In vivo detection of tau fibrils and amyloid β aggregates with tracers

In vivo detection of tau fibrils and amyloid β aggregates with tracers

Researchers have injected brilliant tracer molecules into the blood of mice and demonstrated that they can then visualize protein clots in the mice's brain for up to six weeks. Such lumps of protein, or aggregates, of various proteins such as amyloid-beta and tau, are a hallmark of Alzheimer's disease, Parkinson's disease, and other neurodegenerative conditions in which the nerve cells die.

There are still many question marks about why some proteins sometimes clump together and over time form plaques in the brain. Therefore, the research community has a great need for tools to follow the process. And here the time aspect is central. 
Using the tracer molecules that have been there before, researchers can get snapshots of the amount of plaque in the brain at a specific time. Thanks to the new tracer molecules, the researchers see the signal for a long time and that opens up new possibilities for research on neurodegenerative diseases.
The biggest advantage we see in this study in mice is that one could use the tracer molecules to study in real time how protein aggregates are formed. Among other things, researchers could investigate when neurons in the process begin to die due to protein aggregates, says the senior author.

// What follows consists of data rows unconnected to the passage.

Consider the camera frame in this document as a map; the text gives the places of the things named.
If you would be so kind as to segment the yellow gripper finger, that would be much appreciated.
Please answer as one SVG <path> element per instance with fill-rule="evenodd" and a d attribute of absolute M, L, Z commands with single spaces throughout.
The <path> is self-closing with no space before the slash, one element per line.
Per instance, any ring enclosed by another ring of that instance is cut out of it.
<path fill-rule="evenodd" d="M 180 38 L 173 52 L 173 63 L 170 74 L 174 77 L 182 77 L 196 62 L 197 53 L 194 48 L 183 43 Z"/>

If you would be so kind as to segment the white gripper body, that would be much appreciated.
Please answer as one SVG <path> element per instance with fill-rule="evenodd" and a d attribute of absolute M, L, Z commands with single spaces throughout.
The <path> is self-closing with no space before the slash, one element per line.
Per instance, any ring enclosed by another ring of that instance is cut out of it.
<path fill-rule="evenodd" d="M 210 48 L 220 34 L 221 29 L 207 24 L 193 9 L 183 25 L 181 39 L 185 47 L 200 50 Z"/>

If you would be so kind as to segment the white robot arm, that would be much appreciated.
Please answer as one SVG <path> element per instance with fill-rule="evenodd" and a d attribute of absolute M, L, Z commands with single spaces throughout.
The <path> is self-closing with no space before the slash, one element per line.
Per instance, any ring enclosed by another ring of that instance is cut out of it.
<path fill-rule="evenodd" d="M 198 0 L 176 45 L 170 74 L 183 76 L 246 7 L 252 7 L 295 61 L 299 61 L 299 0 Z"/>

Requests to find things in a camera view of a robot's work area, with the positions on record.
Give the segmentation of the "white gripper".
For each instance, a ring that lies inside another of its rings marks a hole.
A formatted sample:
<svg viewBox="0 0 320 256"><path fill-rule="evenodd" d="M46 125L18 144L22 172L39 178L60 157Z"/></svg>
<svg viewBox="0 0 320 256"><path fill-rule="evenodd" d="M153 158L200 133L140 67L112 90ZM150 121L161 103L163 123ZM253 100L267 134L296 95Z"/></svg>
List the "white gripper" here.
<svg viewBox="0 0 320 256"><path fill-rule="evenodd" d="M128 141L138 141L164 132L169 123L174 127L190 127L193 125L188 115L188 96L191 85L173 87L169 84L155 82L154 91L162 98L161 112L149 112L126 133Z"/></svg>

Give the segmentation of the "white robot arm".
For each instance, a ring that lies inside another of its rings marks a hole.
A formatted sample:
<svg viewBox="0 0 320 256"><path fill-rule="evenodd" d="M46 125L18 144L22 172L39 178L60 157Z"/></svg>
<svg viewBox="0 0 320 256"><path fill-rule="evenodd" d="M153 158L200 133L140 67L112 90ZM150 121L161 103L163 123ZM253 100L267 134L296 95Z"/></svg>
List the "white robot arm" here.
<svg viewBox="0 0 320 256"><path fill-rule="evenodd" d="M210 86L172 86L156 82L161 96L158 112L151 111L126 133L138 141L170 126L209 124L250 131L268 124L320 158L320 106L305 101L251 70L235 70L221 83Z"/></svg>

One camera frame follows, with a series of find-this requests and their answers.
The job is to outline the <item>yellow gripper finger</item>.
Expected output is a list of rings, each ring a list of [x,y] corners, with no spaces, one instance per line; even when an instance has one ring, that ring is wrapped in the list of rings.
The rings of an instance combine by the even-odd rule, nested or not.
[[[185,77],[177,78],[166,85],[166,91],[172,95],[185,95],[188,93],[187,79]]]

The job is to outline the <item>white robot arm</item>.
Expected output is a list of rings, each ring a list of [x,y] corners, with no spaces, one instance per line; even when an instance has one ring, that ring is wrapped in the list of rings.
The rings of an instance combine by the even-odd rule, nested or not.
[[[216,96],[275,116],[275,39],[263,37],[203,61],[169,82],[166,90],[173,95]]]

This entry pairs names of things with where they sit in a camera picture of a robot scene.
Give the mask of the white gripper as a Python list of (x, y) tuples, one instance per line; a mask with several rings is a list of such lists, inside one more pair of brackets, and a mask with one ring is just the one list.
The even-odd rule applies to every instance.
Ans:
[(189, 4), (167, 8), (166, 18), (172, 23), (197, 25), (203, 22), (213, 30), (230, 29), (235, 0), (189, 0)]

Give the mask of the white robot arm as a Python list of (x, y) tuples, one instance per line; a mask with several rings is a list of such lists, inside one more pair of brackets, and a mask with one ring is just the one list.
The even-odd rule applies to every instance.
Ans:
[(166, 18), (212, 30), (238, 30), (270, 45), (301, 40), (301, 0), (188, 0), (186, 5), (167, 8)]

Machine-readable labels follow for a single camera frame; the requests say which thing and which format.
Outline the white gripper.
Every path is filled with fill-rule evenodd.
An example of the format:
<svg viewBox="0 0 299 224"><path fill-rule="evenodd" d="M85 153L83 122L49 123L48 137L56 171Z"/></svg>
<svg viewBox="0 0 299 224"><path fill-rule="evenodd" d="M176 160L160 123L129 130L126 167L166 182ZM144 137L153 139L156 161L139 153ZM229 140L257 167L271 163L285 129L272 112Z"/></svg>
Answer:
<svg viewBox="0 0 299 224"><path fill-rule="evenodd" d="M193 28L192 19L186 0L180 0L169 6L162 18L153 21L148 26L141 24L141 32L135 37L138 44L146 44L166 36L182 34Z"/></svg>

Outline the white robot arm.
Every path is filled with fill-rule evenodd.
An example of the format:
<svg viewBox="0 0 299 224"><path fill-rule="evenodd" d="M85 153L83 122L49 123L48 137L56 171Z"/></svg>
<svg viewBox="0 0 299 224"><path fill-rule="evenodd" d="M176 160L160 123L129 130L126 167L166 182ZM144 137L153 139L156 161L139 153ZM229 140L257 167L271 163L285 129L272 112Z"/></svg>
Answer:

In the study, published in the journal Acta Neuropathologica Communications , the researchers saw how the tracer molecules colored in newly formed protein clumps as the protein aggregates were formed 

In the study we also show that if we use two tracer molecules at the same time, we can see different types of aggregates of amyloid-beta, and not just the total amount of protein aggregates. This has not been seen before in living mice, says the author.

Previously, researchers have found various forms of amyloid aggregates in brain tissue from deceased people with Alzheimer's disease. They suspect that several different types of aggregates are involved in the disease course.

The authors hope that the tracer molecules will eventually be used in diagnostics in healthcare. But there it is some distance left. In living people, it is not possible to use the same way to visualize where in the brain the tracer molecules have bound to protein aggregates. The researchers therefore want to adapt the tracer molecules so that they can be detected in a way that is used in healthcare today. In collaboration, they will link radioactive isotopes to the molecules, making it possible to see them with PET (positron emission tomography) camera.

If we can start using these tracer molecules in patients, I think the first step will be to use the tracer molecules in clinical trials to monitor the effect of various potential treatments. An interesting question to look at is whether different treatments affect different forms of protein aggregates, says the author.